If you have your sights set on making a significant strategic move, whether it’s creating a digital platform, making a game-changing acquisition, or shifting into an emerging market, you need to get in the right mood.
Moods are an important ingredient in effective learning. But they are often confused with emotions, which are largely situational responses to various stimuli. Take the New England Patriots, for example. While many of you may feel joy and happiness when they lose a game (which may become a more frequent occurrence based on my observations), I, on the other hand, experience emotions ranging from mad to sad, depending on the opponent. In either case, we laugh or cry. Then we move on. But as Hal Macomber points out in “Mastering Lean Leadership,” while moods can also be situational, they tend to linger. We can bring them into the situations with a predisposition about what it will be like.
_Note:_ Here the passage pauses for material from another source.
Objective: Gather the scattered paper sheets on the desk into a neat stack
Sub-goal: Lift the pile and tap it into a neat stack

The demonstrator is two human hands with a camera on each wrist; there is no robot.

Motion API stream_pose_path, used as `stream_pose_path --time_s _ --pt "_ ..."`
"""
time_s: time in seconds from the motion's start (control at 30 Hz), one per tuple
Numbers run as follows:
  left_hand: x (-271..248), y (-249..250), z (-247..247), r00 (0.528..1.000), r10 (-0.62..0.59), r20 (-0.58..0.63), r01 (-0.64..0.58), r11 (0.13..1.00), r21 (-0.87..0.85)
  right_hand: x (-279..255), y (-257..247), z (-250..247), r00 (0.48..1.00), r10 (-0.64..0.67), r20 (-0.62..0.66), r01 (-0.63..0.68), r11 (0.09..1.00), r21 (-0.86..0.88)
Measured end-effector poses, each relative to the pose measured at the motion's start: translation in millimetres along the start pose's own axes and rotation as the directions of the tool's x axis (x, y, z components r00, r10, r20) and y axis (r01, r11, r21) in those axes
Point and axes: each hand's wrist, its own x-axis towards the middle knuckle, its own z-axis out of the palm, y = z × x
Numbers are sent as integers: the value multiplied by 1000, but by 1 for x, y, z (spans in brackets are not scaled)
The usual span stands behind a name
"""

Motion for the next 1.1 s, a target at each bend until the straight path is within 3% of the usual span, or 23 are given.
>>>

Have you ever brought a mood of boredom to a company meeting? While other people in the meeting might be interested and engaged, you may leave the meeting the exact same way you came into it.
Some moods are pervasive. “Glass-half-full” and “glass-half-empty” are good examples. People described as either seem to be perpetually in one or the other mood, regardless of the situation in which they find themselves.
Moods can find us and we choose our own moods. For any of you readers who have done some public speaking, you may fall into a mood of anxiety even though you’ve gone over the material ten times. On the other hand, others who have prepared similarly decide they are going to have a high level of confidence when they walk out on stage.
If you want to know what mood you are in, just listen to your “inner chatter”—that conversation that’s going on in your head, saying things like, “I’m going to finish too early,” and “I’m going to freeze during Q&A.” Think of that as giving into the mood. On the other hand, the person getting into a confident mood will say things like, “I’m going to nail this,” and “If I can’t answer a question or two, it’s ok because I’m going to give them a ton of value.” Two prepared people. Two entirely different outcomes.
You can see what moods other people are in, too, by looking for clues. You can’t listen to their inner monologue, but you can observe the kinds of conversations they are in. For example, when people try to learn something, you may hear statements like, “I’m not good at that kind of thing. I’m going to sit this one out.” But you might hear others say, “I wonder how long it would take me to figure that out,” and then observe the person giving it a go.
Moods are born from the past and are projected into the future. Sometimes the projection is grounded (we tried something in the past that didn’t work, and now we’re trying the same exact thing again and we’re going to get the same result). Other times the assessment is not grounded. The two situations are not at all similar. In any event, moods become pervasive when we are not conscious of whether our assessments about the future are grounded or ungrounded.
Be aware that moods are contagious. You can give others the moods you have and you can contract the moods of others. For example, if your team is famous for saying things like, “Let me play devil’s advocate here—if we try this, that, and the other, we know we’re going to fail,” it could easily become your mood, as well. You will learn faster and have a much better chance of catching your wave if you take responsibility for your moods as well as the moods of those on your team.
Concerns lurk in the background of all moods. And for that reason, the desire to look good or be right is pervasive in AE firms. But allowing yourself to be gripped by these things blocks experimentation and learning. You end up in a mood of “that’s the way things are done around here”—and that’s precisely how you miss a wave.